Ao fim da coleta, atribuiu-se um escore relacionando o número (%) de alterações de deglutição encontradas na ACD, variando de zero a seis sinais clínicos alterados. Baseando-se nos dados de literatura, foram selecionadas as seguintes alterações: ruído respiratório, tosse, engasgos, pausa alterada — seja como presença, seja como ausência, bem como sua extensão —, ritmo de sucção e CSDR. Os parâmetros tosse, engasgos e ruído respiratório são citados frequentemente como indicadores de risco de aspiração.16,17 Já os demais parâmetros caracterizam mais especificamente a relação respiração e deglutição no processo de alimentação. Com base nesse escore, foram determinadas as associações com as variáveis: idade, dias de internação, dificuldades de alimentação, uso de sonda e de oxigênio, tipo de alimento, taxa SpO2 e FR.

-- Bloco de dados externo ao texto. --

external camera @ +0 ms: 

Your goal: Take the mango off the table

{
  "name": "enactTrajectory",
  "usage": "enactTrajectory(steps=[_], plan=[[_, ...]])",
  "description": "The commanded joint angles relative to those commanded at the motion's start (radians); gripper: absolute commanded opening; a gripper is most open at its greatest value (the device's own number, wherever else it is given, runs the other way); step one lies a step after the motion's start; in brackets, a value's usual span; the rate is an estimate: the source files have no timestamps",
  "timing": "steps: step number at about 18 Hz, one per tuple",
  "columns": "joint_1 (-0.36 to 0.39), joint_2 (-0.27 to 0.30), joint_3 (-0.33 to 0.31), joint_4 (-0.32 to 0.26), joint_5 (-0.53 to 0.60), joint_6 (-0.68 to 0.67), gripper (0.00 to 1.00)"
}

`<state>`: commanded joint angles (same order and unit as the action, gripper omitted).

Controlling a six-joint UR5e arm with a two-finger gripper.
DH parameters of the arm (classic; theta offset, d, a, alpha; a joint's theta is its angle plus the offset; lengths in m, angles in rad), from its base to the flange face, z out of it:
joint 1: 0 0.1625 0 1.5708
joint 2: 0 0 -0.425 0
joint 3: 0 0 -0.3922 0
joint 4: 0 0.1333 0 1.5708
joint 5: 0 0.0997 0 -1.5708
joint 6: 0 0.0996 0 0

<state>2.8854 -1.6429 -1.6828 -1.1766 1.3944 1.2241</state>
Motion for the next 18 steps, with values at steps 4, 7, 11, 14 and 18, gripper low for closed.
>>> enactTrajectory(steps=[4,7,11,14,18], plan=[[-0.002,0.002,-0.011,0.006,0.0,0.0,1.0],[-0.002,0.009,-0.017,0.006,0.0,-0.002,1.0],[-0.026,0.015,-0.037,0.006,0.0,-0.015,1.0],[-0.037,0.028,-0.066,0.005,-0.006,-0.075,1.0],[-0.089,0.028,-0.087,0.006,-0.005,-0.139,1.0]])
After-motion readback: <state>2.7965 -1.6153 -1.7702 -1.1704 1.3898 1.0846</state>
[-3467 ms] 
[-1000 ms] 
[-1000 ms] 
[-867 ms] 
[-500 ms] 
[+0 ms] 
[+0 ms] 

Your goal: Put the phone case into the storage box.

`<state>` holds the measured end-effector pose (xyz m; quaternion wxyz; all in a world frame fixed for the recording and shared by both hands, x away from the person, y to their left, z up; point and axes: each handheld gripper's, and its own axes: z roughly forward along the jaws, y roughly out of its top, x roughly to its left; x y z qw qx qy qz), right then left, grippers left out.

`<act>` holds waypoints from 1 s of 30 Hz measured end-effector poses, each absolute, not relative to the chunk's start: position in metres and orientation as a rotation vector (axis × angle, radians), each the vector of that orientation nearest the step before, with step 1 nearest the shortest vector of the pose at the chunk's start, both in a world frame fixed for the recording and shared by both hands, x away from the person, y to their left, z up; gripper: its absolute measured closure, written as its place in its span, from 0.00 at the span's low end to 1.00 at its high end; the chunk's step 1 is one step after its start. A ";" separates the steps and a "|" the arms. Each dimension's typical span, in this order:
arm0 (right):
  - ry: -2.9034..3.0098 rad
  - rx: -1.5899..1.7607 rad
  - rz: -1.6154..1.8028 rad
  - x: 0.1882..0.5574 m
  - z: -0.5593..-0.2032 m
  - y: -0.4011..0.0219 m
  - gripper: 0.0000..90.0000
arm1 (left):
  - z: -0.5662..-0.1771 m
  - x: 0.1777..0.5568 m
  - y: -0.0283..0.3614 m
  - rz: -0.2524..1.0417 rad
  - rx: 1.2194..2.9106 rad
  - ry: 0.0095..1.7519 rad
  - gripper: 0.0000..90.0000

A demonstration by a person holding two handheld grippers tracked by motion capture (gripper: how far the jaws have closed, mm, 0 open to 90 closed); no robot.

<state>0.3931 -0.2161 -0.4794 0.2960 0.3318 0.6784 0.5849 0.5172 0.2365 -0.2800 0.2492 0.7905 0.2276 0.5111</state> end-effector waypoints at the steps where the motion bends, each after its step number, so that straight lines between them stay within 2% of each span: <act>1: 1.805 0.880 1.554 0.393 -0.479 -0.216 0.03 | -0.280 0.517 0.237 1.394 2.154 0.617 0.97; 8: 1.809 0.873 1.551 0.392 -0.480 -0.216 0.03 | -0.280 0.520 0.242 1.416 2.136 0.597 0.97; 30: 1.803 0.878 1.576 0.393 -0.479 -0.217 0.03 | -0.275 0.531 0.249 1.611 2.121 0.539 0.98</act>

Também foi realizada a avaliação da concordância intra e interexaminadores. Para tanto, foi reduzido o protocolo inicial de avaliação clínica da deglutição, tendo como critério os itens passíveis de reprodução ao vídeo, como padrão de sucção nutritiva, movimentação da língua e dos lábios durante alimentação, avaliação da fase oral e faríngea da deglutição. Para avaliar a concordância intraexaminador, a pesquisadora preencheu o protocolo reduzido 30 dias após a coleta, a partir do vídeo realizado. Para a concordância interexaminadores, foi convidada uma fonoaudióloga experiente na área de disfagia infantil para realizar uma avaliação baseada apenas nos vídeos. A concordância foi analisada pelo coeficiente kappa, sendo a classificação da concordância descrita a seguir: <0,2 pobre, 0,21–0,40 fraca, 0,41–0,60 moderada, 0,61–0,80 boa e ≥0,81 muito boa.18

O estudo foi aprovado pelo Comitê de Ética e Pesquisa do Complexo Hospitalar Santa Casa, conforme o Parecer Consubstanciado n° 39.058, e todos os participantes tiveram o termo de consentimento livre e esclarecido assinado por seus responsáveis legais antes da avaliação.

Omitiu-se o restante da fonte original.